About this task: Reproduce the entries below exactly, but only from the line containing "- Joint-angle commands" to the line containing "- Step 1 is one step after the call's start", inclusive.
● ● ● ●
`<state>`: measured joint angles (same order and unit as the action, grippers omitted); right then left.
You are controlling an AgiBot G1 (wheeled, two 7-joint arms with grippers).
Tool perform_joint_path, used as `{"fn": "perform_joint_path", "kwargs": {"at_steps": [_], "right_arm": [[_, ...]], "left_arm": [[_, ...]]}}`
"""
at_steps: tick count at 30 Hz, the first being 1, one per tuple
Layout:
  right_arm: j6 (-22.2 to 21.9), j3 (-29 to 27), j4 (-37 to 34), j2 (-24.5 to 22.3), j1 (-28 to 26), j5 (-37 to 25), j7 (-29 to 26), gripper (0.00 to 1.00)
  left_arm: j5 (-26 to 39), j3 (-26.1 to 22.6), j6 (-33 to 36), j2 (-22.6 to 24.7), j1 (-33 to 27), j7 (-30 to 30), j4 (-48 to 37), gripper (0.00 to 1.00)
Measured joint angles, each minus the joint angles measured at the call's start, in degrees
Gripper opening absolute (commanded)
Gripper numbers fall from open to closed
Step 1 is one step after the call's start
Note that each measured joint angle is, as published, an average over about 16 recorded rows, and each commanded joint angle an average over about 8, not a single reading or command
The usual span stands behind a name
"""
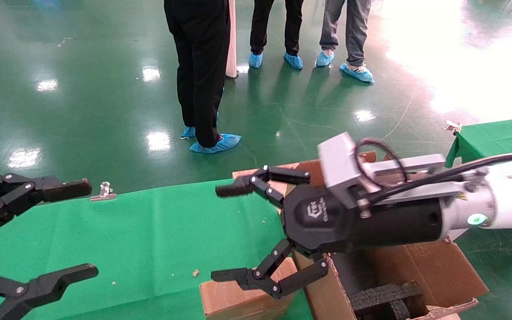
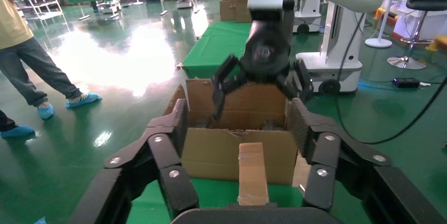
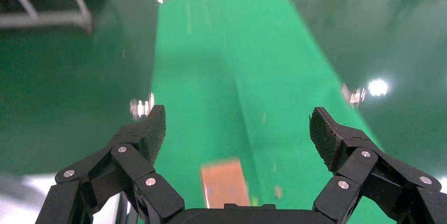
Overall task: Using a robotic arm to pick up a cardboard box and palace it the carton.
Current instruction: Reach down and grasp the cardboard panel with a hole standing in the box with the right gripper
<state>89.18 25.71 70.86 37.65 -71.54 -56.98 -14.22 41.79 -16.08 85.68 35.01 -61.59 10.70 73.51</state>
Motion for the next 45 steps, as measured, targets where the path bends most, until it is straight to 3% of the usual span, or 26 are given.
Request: {"fn": "perform_joint_path", "kwargs": {"at_steps": [16, 39, 40, 45], "right_arm": [[1.7, 16.4, -3.9, 6.7, -13.0, -16.4, -0.4, 1.0], [1.3, 38.2, -10.1, 15.6, -25.9, -23.7, 4.1, 1.0], [1.2, 38.8, -10.4, 16.0, -26.2, -24.0, 4.4, 1.0], [0.9, 41.5, -11.7, 17.6, -27.7, -24.9, 5.8, 1.0]], "left_arm": [[0.0, -0.1, 0.0, 0.0, 0.0, 0.0, 0.0, 0.0], [-0.1, -0.1, -0.1, -0.1, 0.0, -0.1, 0.0, 0.0], [-0.1, -0.1, -0.1, -0.1, 0.0, -0.1, 0.0, 0.04], [-0.1, -0.2, -0.1, -0.1, 0.0, -0.1, 0.0, 0.67]]}}
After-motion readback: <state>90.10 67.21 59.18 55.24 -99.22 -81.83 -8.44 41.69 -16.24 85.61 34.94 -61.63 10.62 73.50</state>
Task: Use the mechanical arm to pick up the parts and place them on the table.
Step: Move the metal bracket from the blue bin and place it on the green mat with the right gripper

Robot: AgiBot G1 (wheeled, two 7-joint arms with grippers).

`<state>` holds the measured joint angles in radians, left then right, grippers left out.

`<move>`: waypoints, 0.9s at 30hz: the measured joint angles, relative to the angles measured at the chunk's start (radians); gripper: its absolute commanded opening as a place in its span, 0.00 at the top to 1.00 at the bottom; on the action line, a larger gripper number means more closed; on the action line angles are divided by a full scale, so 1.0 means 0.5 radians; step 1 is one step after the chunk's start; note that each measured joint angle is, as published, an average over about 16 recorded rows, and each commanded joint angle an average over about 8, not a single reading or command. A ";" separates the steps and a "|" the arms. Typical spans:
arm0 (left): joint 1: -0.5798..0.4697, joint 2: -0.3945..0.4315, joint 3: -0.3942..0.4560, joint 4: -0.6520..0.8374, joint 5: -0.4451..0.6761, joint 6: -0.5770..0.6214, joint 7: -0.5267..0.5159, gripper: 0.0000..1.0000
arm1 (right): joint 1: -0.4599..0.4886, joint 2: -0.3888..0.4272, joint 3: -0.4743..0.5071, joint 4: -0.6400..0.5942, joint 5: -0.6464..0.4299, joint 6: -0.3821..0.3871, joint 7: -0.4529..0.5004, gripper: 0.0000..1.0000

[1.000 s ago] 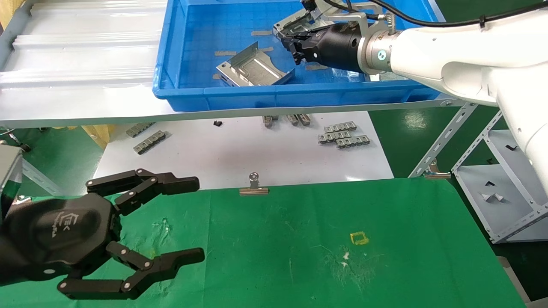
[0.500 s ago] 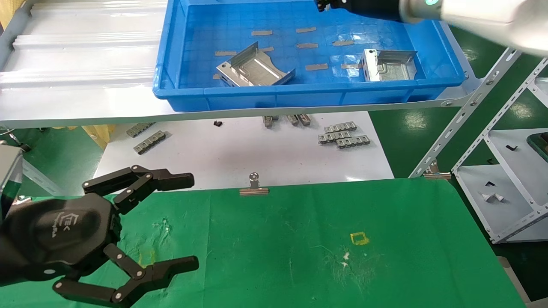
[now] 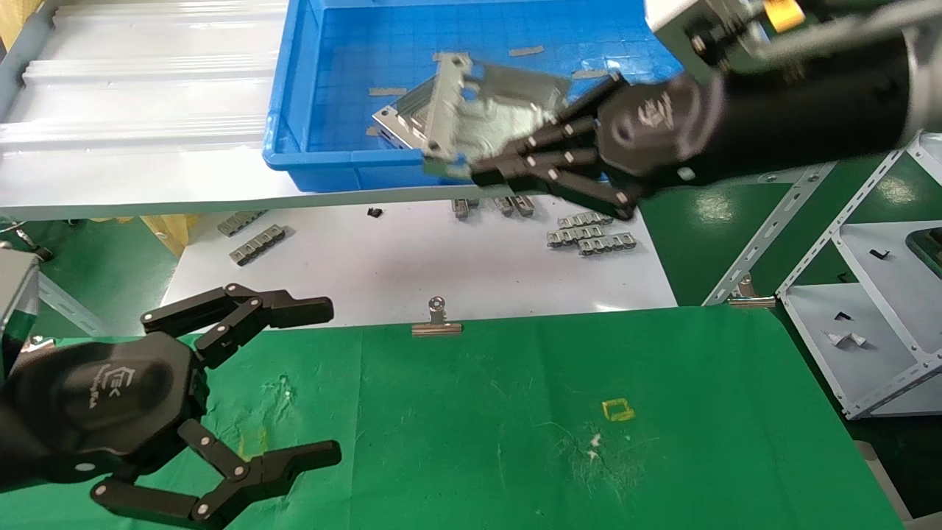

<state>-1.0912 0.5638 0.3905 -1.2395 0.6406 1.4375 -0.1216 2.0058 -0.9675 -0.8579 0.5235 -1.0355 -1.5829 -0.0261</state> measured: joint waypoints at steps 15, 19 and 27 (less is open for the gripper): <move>0.000 0.000 0.000 0.000 0.000 0.000 0.000 0.00 | -0.242 0.572 -0.682 0.738 0.186 -0.027 -0.108 1.00; 0.000 0.000 0.000 0.000 0.000 0.000 0.000 0.00 | -0.272 0.572 -0.861 0.689 0.107 -0.020 -0.261 1.00; 0.000 0.000 0.000 0.000 0.000 0.000 0.000 0.00 | -0.325 0.438 -1.109 0.379 -0.011 0.004 -0.630 1.00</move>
<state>-1.0913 0.5638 0.3905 -1.2395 0.6405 1.4375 -0.1216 1.8433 -0.7483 -1.4123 0.7129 -1.0411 -1.5808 -0.3410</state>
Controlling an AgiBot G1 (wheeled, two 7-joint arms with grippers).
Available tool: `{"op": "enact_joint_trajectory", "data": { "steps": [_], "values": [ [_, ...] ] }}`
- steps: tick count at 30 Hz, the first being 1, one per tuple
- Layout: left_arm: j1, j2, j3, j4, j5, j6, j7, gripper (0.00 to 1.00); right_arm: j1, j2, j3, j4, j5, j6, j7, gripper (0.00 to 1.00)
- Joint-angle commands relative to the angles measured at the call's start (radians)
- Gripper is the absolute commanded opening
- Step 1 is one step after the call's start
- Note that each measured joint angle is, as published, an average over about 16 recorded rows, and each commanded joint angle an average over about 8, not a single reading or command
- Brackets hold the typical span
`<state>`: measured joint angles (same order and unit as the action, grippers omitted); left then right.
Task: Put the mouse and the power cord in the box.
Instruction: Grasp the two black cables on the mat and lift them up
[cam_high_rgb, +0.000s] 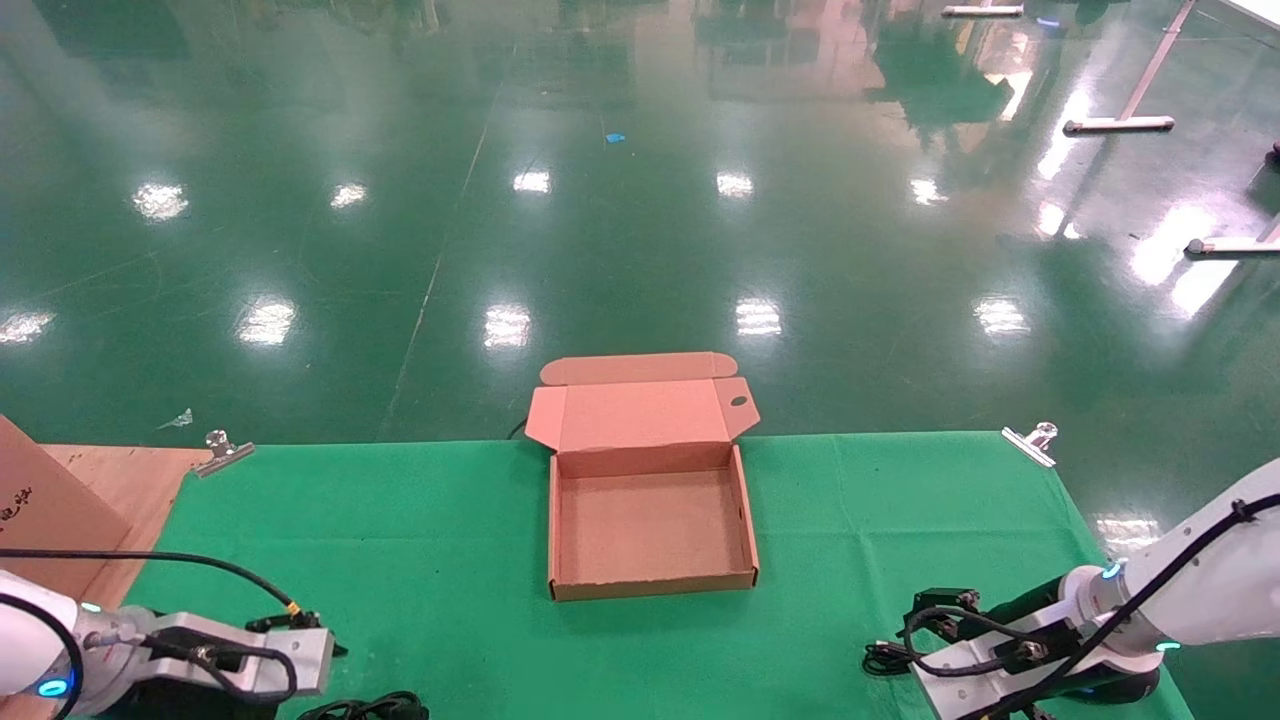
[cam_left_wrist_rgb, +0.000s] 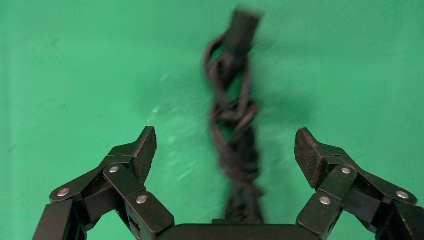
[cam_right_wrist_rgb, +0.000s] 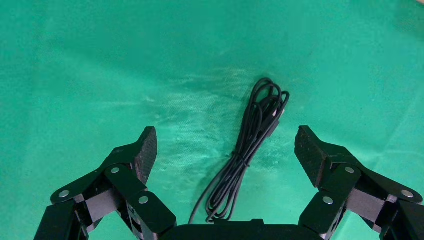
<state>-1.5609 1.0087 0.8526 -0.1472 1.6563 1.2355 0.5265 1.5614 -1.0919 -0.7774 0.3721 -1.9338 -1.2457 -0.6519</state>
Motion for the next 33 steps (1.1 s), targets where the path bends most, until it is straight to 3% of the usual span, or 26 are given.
{"op": "enact_joint_trajectory", "data": {
  "steps": [1, 15, 25, 31, 33],
  "values": [
    [-0.004, 0.011, 0.004, 0.021, 0.01, -0.041, 0.016, 1.0, 0.009, -0.016, -0.003, -0.044, -0.004, 0.014, -0.027, 1.0],
    [-0.008, 0.044, 0.006, 0.089, 0.014, -0.074, 0.065, 1.0, 0.064, -0.102, -0.022, -0.247, -0.039, 0.115, -0.124, 1.0],
    [-0.008, 0.052, 0.005, 0.113, 0.013, -0.085, 0.089, 1.0, 0.07, -0.141, -0.027, -0.312, -0.049, 0.195, -0.151, 1.0],
    [-0.004, 0.056, 0.002, 0.123, 0.009, -0.097, 0.097, 1.0, 0.058, -0.153, -0.028, -0.329, -0.052, 0.282, -0.16, 1.0],
    [-0.002, 0.058, 0.001, 0.125, 0.008, -0.104, 0.1, 0.9, 0.052, -0.156, -0.028, -0.332, -0.052, 0.314, -0.161, 1.0]
  ]
}}
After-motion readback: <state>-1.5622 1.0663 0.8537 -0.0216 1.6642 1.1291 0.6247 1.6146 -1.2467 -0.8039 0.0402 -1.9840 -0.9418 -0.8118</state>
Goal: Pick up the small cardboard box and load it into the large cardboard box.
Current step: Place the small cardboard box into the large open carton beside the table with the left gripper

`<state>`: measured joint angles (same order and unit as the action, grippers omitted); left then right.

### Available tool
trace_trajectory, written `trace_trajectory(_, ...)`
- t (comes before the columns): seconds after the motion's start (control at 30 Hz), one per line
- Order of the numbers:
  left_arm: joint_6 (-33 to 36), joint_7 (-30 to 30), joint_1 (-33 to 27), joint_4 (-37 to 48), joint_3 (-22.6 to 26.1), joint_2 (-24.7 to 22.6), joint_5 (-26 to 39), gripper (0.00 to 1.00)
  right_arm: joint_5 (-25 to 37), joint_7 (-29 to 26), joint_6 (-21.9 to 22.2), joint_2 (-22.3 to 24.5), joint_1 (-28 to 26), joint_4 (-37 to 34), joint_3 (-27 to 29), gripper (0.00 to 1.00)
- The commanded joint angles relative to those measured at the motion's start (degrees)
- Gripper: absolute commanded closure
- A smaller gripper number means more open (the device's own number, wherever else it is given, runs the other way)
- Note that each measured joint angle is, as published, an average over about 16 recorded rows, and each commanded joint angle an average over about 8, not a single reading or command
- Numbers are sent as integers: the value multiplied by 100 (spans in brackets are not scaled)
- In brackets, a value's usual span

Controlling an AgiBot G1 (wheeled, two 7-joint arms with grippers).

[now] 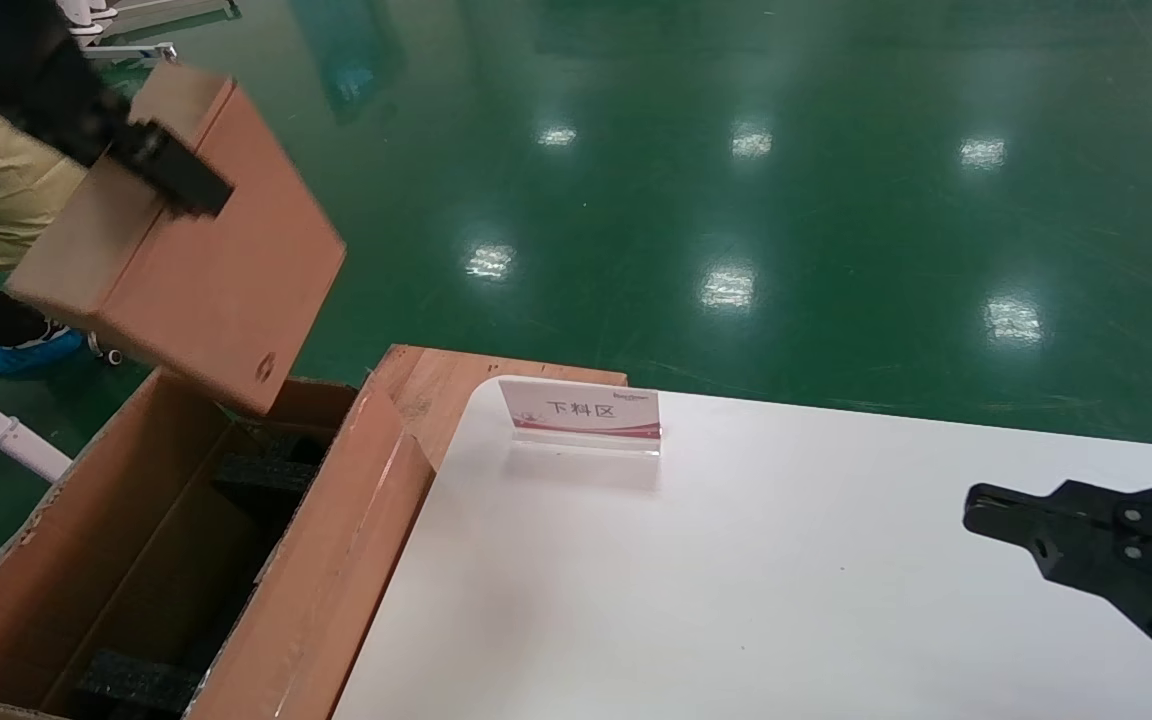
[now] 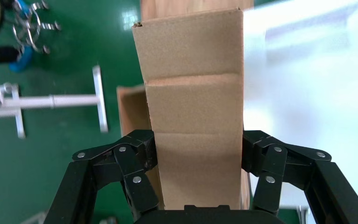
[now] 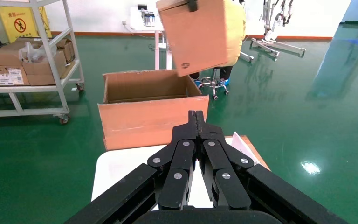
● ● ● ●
Completed task:
- Joint-angle commands relative to the angles measured at the call's start (radians)
- Gripper is the absolute commanded opening
- Step 1 is one step after the call's start

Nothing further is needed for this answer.